## TASK TO CARRY OUT
Please retype the data below line for line and leave out every picture.

───

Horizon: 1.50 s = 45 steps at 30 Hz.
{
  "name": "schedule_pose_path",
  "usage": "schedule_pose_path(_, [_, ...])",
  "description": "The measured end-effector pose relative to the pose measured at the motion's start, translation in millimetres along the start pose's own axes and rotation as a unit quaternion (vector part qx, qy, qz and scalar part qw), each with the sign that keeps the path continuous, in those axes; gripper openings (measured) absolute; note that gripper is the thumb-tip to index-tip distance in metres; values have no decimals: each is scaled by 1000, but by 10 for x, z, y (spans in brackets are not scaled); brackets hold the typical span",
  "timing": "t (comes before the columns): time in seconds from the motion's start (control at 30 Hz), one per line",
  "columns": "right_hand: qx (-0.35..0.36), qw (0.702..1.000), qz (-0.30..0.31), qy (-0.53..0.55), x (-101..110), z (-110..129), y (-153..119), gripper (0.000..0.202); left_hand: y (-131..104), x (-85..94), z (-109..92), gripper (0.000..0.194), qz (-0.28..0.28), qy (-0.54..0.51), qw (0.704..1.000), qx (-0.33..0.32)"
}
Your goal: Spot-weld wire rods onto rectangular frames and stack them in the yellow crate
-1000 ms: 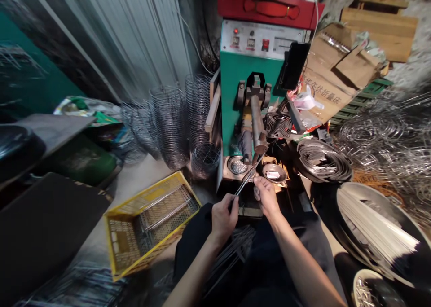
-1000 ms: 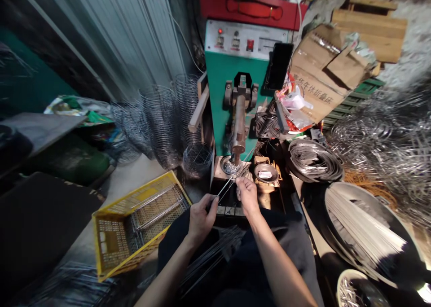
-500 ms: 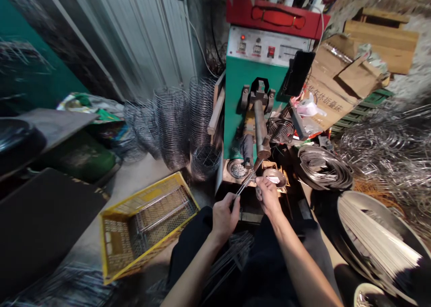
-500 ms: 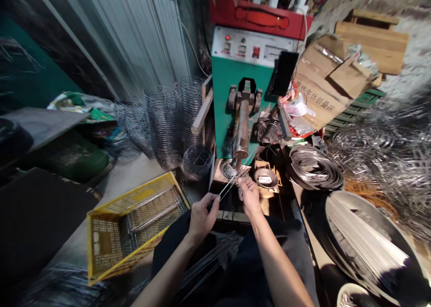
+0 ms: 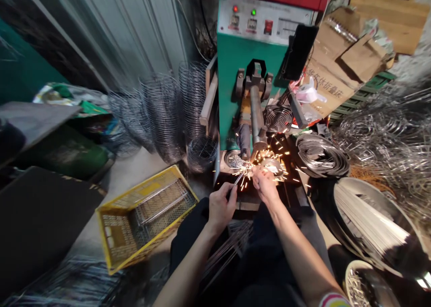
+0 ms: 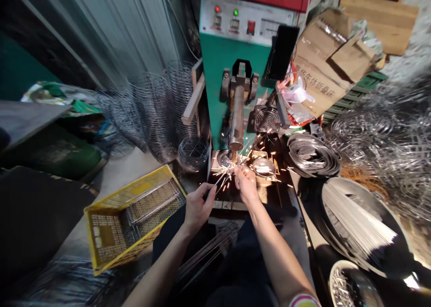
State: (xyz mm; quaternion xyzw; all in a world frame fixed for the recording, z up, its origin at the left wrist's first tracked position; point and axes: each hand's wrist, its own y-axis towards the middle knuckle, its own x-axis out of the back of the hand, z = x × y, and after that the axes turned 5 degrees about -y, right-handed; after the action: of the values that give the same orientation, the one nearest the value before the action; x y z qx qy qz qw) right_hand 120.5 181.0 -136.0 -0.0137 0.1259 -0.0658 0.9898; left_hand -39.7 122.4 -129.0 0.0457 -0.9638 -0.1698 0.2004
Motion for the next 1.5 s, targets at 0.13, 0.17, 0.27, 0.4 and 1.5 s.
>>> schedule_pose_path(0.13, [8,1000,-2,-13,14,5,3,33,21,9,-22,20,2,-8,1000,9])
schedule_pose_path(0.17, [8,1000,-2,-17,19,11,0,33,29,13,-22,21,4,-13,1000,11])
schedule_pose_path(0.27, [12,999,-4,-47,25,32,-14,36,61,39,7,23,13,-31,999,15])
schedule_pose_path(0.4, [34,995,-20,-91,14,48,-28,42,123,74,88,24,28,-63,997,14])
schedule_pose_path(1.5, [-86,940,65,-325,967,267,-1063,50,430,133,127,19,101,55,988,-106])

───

## TASK SOLUTION
Horizon: 1.50 s = 45 steps at 30 Hz.
{
  "name": "schedule_pose_path",
  "usage": "schedule_pose_path(_, [_, ...])",
  "description": "The measured end-effector pose relative to the pose measured at the motion's start, translation in millimetres along the start pose's own axes and rotation as a unit quaternion (vector part qx, qy, qz and scalar part qw), each with the sign that keeps the path continuous, in those axes; gripper openings (measured) absolute; note that gripper is the thumb-tip to index-tip distance in metres; values have no decimals: each is scaled by 1000, but by 10 for x, z, y (spans in brackets are not scaled); brackets hold the typical span",
  "timing": "t (comes before the columns): time in seconds from the motion's start (control at 30 Hz), one per line",
  "columns": "right_hand: qx (-0.35..0.36), qw (0.702..1.000), qz (-0.30..0.31), qy (-0.53..0.55), x (-101..110), z (-110..129), y (-153..119), gripper (0.000..0.202); left_hand: y (-131..104), x (-85..94), z (-109..92), gripper (0.000..0.194), qz (-0.28..0.28), qy (-0.54..0.51), qw (0.704..1.000), qx (-0.33..0.32)"
}
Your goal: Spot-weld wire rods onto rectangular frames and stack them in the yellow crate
-1000 ms: 
-1000 ms: 
-500 ms: 
-500 ms: 
+0 ms: 
+0 ms: 
State: (xyz mm; quaternion xyzw; all in a world frame fixed for the recording, z up, its origin at the left wrist's first tracked position; point and axes: each hand's wrist, its own y-axis towards the middle knuckle, its own x-axis out of the back of the hand, z = x × y, and after that the axes turned 5 degrees about -y, right-handed; after the action: of the values that give the same orientation, the one nearest the value before the action; x y z qx qy qz qw) right_hand 120.5 181.0 -136.0 -0.0137 0.1259 -0.0658 0.9898; left_hand -39.7 122.4 -129.0 0.0457 -0.9638 -0.1698 0.2004
Motion for the next 1.5 s, targets at 0.13, 0.17, 0.27, 0.4 and 1.5 s.
>>> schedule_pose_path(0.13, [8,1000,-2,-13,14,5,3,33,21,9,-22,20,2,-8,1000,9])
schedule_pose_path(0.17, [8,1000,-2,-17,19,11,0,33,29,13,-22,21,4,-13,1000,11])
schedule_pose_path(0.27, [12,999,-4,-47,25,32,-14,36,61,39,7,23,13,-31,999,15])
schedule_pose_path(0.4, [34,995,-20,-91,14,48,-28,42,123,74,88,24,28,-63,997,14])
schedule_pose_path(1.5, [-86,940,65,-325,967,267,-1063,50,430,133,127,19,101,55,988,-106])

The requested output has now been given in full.